● **Aim of the task**: Please reproduce all of the lines below, word for word and in full.

● **Dataset records**:

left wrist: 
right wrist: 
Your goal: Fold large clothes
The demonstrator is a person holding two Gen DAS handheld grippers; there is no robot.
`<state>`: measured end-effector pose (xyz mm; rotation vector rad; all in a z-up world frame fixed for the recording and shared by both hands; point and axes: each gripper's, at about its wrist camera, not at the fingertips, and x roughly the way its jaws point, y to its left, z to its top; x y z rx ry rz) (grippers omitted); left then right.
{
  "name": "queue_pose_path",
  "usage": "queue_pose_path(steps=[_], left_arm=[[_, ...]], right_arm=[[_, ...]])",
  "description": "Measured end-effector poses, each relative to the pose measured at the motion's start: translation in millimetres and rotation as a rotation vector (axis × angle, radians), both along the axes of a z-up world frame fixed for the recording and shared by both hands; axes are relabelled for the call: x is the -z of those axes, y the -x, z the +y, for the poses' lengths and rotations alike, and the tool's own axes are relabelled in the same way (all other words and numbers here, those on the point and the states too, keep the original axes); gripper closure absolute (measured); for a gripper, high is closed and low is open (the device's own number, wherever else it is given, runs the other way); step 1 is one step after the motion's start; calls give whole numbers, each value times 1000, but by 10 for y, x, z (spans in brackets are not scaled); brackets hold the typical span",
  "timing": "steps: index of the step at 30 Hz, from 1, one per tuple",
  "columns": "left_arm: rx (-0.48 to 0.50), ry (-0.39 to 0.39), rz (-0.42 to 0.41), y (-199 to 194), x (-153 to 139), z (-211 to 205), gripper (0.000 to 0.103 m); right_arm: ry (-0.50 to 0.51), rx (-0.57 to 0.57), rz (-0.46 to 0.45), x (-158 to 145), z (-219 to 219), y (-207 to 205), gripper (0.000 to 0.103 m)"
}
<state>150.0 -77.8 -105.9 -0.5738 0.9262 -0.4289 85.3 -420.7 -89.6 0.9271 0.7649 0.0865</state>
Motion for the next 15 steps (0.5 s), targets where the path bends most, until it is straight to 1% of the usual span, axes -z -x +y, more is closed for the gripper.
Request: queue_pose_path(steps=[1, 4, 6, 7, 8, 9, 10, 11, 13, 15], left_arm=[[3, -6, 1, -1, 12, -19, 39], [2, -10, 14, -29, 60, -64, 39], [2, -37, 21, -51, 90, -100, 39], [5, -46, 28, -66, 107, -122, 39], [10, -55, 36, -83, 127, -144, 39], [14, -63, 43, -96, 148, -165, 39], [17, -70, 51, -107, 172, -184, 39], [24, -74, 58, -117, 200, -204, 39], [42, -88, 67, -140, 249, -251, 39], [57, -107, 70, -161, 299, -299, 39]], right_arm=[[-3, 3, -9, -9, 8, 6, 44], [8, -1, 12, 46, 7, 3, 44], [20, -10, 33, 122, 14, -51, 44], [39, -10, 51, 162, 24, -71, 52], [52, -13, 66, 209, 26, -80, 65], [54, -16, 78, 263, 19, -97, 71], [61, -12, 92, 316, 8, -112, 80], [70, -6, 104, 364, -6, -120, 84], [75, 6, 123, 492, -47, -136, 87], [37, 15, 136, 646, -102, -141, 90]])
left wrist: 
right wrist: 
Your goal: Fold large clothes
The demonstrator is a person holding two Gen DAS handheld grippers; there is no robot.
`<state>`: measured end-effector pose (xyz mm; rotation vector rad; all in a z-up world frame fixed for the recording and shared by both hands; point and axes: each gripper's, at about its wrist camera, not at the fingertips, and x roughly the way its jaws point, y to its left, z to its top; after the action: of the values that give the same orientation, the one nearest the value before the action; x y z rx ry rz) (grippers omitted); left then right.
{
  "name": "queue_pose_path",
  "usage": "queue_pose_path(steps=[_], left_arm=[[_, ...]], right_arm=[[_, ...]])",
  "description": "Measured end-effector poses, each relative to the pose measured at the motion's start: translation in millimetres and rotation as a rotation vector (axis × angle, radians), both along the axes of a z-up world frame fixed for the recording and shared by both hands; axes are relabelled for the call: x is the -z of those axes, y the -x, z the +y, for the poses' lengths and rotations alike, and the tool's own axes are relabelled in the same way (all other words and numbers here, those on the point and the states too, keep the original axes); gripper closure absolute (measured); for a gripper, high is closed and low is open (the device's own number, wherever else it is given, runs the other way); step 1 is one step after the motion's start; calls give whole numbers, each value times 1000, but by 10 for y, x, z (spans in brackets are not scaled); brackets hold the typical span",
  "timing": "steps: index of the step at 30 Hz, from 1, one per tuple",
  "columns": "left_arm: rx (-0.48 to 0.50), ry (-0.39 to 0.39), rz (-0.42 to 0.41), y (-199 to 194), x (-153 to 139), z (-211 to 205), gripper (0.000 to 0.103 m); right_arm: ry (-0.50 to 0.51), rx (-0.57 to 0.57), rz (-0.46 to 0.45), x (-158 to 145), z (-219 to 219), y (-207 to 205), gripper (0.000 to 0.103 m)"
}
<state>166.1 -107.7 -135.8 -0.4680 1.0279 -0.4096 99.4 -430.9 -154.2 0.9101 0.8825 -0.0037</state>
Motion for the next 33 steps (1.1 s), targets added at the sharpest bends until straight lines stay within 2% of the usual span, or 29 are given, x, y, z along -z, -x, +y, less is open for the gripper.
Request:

● **Worked solution**:
left wrist: 
right wrist: 
Your goal: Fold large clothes
The demonstrator is a person holding two Gen DAS handheld grippers; there is no robot.
`<state>`: measured end-effector pose (xyz mm; rotation vector rad; all in a z-up world frame fixed for the recording and shared by both hands; point and axes: each gripper's, at about its wrist camera, not at the fingertips, and x roughly the way its jaws point, y to its left, z to its top; x y z rx ry rz) (grippers omitted); left then right.
{
  "name": "queue_pose_path",
  "usage": "queue_pose_path(steps=[_], left_arm=[[_, ...]], right_arm=[[_, ...]])",
  "description": "Measured end-effector poses, each relative to the pose measured at the motion's start: translation in millimetres and rotation as a rotation vector (axis × angle, radians), both along the axes of a z-up world frame fixed for the recording and shared by both hands; axes are relabelled for the call: x is the -z of those axes, y the -x, z the +y, for the poses' lengths and rotations alike, and the tool's own axes are relabelled in the same way (all other words and numbers here, those on the point and the states too, keep the original axes); gripper closure absolute (measured); for a gripper, high is closed and low is open (the device's own number, wherever else it is given, runs the other way); step 1 is one step after the motion's start; calls give whole numbers, each value times 1000, but by 10 for y, x, z (spans in brackets are not scaled); brackets hold the typical span",
  "timing": "steps: index of the step at 30 Hz, from 1, one per tuple",
  "columns": "left_arm: rx (-0.48 to 0.50), ry (-0.39 to 0.39), rz (-0.42 to 0.41), y (-199 to 194), x (-153 to 139), z (-211 to 205), gripper (0.000 to 0.103 m); right_arm: ry (-0.50 to 0.51), rx (-0.57 to 0.57), rz (-0.46 to 0.45), x (-158 to 145), z (-219 to 219), y (-207 to 205), gripper (0.000 to 0.103 m)"
}
<state>150.0 -77.8 -105.9 -0.5738 0.9262 -0.4289 85.3 -420.7 -89.6 0.9271 0.7649 0.0865</state>
Motion for the next 15 steps (0.5 s), targets where the path bends most, until it is straight to 1% of the usual span, axes -z -x +y, more is closed for the gripper.
Request: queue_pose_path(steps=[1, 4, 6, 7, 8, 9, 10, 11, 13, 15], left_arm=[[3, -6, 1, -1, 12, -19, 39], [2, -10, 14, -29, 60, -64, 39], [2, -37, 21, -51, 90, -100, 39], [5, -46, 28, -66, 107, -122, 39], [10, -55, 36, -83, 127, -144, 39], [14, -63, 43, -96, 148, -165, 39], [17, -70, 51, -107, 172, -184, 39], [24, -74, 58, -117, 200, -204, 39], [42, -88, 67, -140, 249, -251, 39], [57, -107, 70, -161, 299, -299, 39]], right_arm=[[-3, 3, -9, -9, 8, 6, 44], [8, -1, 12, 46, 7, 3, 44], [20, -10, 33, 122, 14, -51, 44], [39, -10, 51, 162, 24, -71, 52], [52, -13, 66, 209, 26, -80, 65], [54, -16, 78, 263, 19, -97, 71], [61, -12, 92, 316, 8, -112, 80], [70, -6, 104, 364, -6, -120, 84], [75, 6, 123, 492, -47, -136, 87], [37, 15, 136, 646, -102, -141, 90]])
left wrist: 
right wrist: 
Your goal: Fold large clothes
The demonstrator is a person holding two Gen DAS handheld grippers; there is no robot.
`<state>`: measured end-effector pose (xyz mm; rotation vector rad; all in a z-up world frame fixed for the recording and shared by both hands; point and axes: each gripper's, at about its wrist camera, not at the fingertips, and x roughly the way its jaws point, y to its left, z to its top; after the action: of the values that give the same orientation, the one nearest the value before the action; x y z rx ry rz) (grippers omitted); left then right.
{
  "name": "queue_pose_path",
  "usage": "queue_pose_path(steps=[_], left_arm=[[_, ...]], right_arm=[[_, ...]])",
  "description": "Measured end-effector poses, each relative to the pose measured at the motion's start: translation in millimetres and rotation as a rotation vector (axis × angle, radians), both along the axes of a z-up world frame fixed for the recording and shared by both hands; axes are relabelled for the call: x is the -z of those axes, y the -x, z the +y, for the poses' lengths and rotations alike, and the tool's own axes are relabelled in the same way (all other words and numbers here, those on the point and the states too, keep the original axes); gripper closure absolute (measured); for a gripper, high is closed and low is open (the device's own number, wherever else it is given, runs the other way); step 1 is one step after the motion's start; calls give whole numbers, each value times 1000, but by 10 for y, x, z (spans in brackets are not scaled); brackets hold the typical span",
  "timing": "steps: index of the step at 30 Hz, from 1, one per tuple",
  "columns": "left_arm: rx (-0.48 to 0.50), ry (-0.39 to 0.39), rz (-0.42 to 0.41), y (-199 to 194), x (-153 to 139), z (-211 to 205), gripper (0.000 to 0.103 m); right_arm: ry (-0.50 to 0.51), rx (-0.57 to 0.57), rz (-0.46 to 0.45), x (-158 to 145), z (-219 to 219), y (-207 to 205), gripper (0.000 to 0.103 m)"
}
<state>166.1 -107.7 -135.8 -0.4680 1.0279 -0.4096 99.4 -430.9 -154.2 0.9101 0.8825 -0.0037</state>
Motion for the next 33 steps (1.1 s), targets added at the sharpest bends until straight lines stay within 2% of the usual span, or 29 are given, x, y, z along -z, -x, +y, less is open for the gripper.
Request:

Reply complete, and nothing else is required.